# Exercise goal
Nothing past the line containing "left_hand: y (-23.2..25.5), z" belongs in the output. Copy exactly every line of the data below from the first up to and including it.

|---|

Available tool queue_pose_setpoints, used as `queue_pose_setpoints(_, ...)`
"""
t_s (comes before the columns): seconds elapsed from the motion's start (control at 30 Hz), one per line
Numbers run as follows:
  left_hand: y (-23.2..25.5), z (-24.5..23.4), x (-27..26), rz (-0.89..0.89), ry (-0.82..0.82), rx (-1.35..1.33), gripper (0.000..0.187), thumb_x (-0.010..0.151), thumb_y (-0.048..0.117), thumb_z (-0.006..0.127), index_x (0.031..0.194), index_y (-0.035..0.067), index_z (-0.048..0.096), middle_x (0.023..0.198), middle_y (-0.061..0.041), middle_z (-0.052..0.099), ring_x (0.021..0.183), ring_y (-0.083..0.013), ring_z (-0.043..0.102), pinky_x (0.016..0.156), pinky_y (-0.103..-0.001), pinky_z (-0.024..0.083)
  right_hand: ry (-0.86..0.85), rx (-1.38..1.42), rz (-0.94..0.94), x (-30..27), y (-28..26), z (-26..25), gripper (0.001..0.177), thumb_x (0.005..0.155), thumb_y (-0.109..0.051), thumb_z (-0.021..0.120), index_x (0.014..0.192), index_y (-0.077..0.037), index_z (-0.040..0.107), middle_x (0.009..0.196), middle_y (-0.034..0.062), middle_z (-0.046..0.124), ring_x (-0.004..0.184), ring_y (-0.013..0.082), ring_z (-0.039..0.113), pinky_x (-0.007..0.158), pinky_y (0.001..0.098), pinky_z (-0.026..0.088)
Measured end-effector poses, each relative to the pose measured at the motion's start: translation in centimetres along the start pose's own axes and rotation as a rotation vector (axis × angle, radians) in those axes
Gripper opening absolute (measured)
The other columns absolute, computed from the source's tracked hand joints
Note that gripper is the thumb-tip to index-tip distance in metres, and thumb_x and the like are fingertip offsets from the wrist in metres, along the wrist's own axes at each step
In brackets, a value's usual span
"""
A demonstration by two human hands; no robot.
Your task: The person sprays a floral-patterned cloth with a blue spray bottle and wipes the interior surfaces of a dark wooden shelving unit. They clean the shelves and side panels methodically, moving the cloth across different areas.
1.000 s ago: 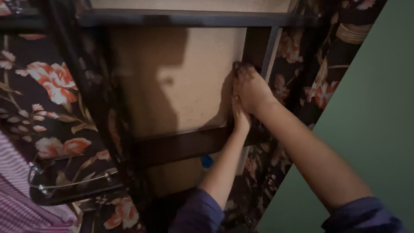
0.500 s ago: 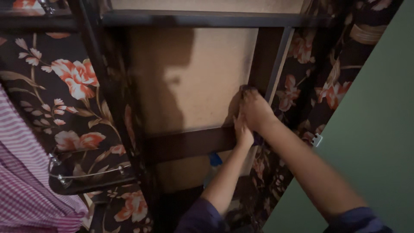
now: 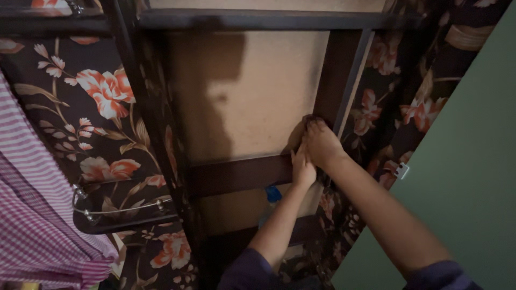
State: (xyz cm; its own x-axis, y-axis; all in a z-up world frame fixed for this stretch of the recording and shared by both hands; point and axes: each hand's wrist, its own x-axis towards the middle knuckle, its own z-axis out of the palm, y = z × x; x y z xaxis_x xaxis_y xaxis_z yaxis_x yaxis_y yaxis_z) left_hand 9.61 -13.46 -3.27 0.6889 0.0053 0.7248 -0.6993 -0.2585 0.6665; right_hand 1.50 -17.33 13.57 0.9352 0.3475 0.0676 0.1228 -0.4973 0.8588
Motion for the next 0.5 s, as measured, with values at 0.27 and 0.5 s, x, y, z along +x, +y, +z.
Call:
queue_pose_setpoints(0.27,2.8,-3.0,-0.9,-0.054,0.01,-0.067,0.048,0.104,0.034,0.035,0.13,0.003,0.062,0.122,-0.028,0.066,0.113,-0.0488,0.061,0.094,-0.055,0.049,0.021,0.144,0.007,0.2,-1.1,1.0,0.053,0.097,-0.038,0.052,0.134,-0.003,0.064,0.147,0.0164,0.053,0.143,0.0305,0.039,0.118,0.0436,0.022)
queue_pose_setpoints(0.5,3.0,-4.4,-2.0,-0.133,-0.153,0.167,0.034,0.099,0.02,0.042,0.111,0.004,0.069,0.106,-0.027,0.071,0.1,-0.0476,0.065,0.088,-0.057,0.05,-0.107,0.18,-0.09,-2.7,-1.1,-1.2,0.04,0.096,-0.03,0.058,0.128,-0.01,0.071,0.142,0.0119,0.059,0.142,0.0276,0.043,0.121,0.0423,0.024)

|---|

# Worked solution
Available tool queue_pose_setpoints, used as `queue_pose_setpoints(_, ...)`
"""
t_s (comes before the columns): seconds elapsed from the motion's start (control at 30 Hz), one per line
Numbers run as follows:
  left_hand: y (-23.2..25.5), z (-24.5..23.4), x (-27..26), rz (-0.89..0.89), ry (-0.82..0.82), rx (-1.35..1.33), gripper (0.000..0.187), thumb_x (-0.010..0.151), thumb_y (-0.048..0.117), thumb_z (-0.006..0.127), index_x (0.031..0.194), index_y (-0.035..0.067), index_z (-0.048..0.096), middle_x (0.023..0.198), middle_y (-0.061..0.041), middle_z (-0.052..0.099), ring_x (0.021..0.183), ring_y (-0.083..0.013), ring_z (-0.043..0.102), pinky_x (0.016..0.156), pinky_y (-0.103..-0.001), pinky_z (-0.024..0.083)

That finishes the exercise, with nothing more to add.